School of Communication Science and Disorders Assistant Professor Dr. Mollie Romano and Professor Dr. Richard Morris were recently awarded a Seed Grant from the Council on Research and Creativity (CRH) at Florida State University.

Dr.Morris

Dr. Richard Morris

Alongside his colleague Dr. Chorong Oh, Morris plans on putting the grant to use by developing an assessment protocol using speech prosody–pitch contours, loudness patterns, timing patterns including pauses and repetitions– to differentiate among dementia types. According to Morris, the funding from the Seed Grant will allow them to “pay an animator to create two brief animations: one to train the participants to respond to the prompt and the other to be used in our assessment protocol.”

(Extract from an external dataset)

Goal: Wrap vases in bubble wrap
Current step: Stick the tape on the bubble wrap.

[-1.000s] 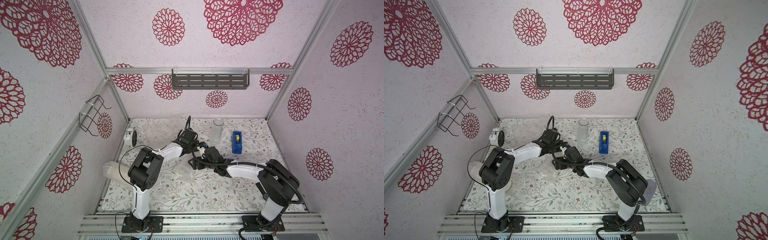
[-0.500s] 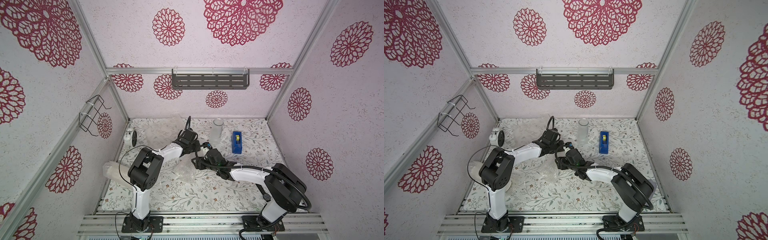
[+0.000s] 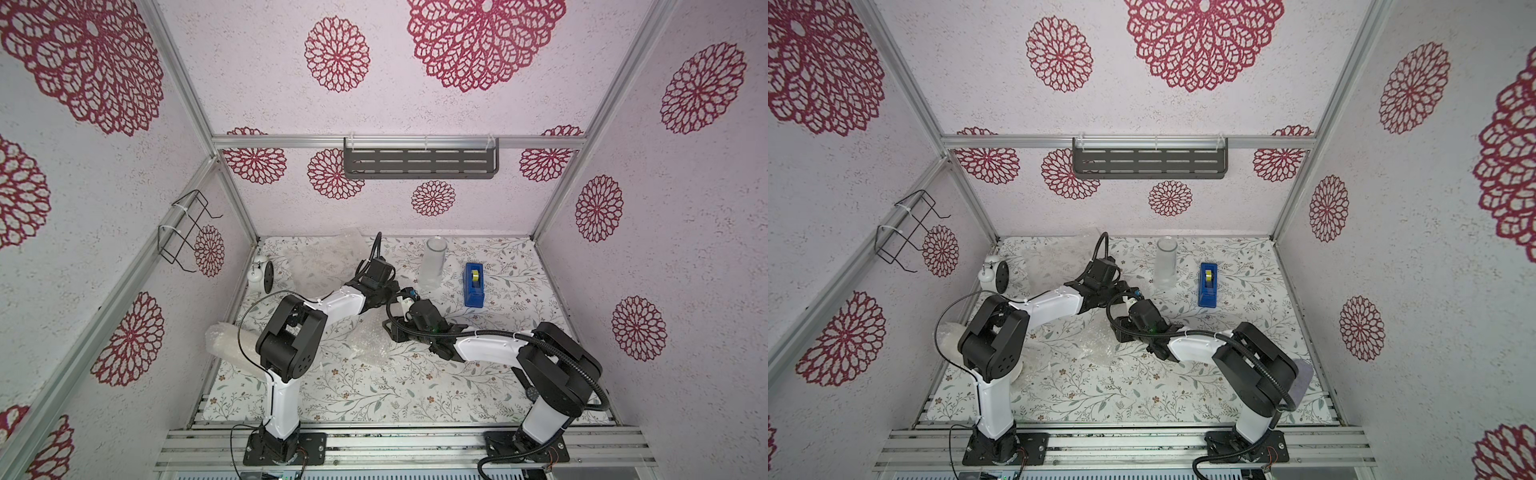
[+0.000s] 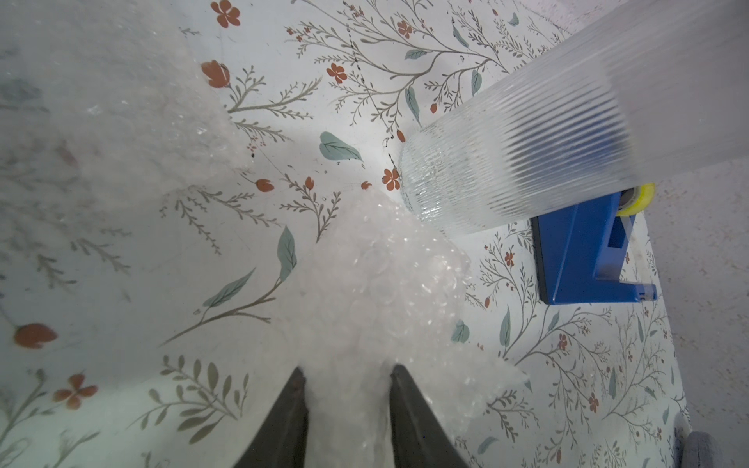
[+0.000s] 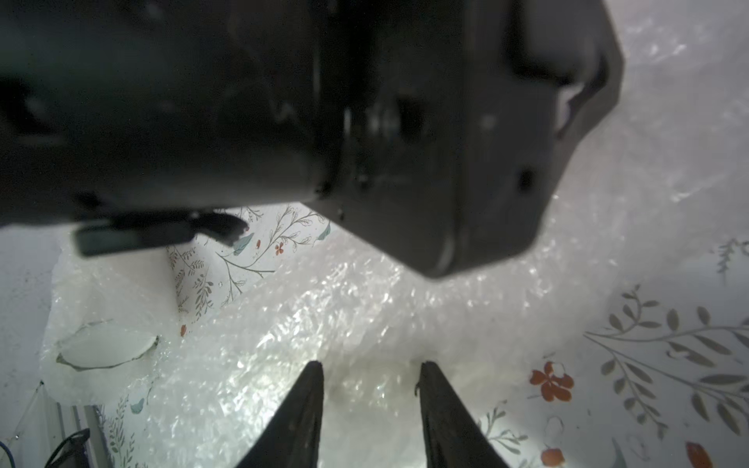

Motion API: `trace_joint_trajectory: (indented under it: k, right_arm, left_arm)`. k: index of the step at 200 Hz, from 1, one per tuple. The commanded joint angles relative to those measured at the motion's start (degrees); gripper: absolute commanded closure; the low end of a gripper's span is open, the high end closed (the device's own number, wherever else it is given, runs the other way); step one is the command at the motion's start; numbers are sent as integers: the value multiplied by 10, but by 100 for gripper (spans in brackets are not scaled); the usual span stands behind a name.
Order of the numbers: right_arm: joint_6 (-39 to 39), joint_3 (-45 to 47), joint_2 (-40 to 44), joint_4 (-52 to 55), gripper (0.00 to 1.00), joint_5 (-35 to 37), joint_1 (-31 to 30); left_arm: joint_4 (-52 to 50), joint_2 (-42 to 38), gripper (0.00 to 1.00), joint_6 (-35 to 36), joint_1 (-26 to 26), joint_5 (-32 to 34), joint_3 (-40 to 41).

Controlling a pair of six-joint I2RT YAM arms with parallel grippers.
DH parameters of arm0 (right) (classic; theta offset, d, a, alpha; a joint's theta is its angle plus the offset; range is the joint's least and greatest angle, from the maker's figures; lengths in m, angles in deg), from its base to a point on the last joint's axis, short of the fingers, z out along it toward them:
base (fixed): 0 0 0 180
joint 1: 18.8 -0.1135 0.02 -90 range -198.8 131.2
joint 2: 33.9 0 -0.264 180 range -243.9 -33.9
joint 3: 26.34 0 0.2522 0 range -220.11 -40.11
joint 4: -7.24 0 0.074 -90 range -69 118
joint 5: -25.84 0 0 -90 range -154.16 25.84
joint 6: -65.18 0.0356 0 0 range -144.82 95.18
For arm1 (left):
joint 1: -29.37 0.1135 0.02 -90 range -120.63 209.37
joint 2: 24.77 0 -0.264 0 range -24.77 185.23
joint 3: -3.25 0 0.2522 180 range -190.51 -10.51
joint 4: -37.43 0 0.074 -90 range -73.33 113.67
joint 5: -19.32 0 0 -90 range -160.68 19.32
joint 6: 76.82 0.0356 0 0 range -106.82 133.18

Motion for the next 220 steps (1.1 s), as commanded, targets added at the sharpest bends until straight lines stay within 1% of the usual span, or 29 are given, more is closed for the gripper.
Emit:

Morris and Oh are planning on submitting a National Institute of Health (NIH) proposal so they can have a bigger set of participants to collect their data, which would aid in the reliability and validity of their assessment protocol. Morris expressed that their goal with this project is to “encourage clinicians to use the protocol when determining behavioral treatments for their clients with dementia.”

Dr. Romano

Dr. Mollie Romano

Romano and Co-PIs Katherine Dale (SCOM) and Arienne Ferchaud (SCOM) will use the Seed Grant to conduct research for their proposal, “The BabyTok Project- Development, Validation, and Pilot Testing of a Social Media Intervention for Caregivers”. Romano explained that this project “will develop and pilot-test a body of short-form videos about early communication development for use on social media platforms to see what caregivers learn, and whether or not using social media to deliver this type of content impacts what caregivers know and how they interact with their infants.”

While pilot testing has already begun for infant toddler teachers, receiving this grant means that the team will have the opportunity to focus on development work for parents. “We hope that the content in the videos helps caregivers enrich their interactions with their babies and that it helps them understand the role they play in their child’s language learning just by doing simple, everyday routines together,” said Romano.

Romano and her team hope to apply for additional funding to conduct a broader randomized, controlled trial of the intervention with caregivers. They also want to make these videos available to the public so that all caregivers can have access to the research.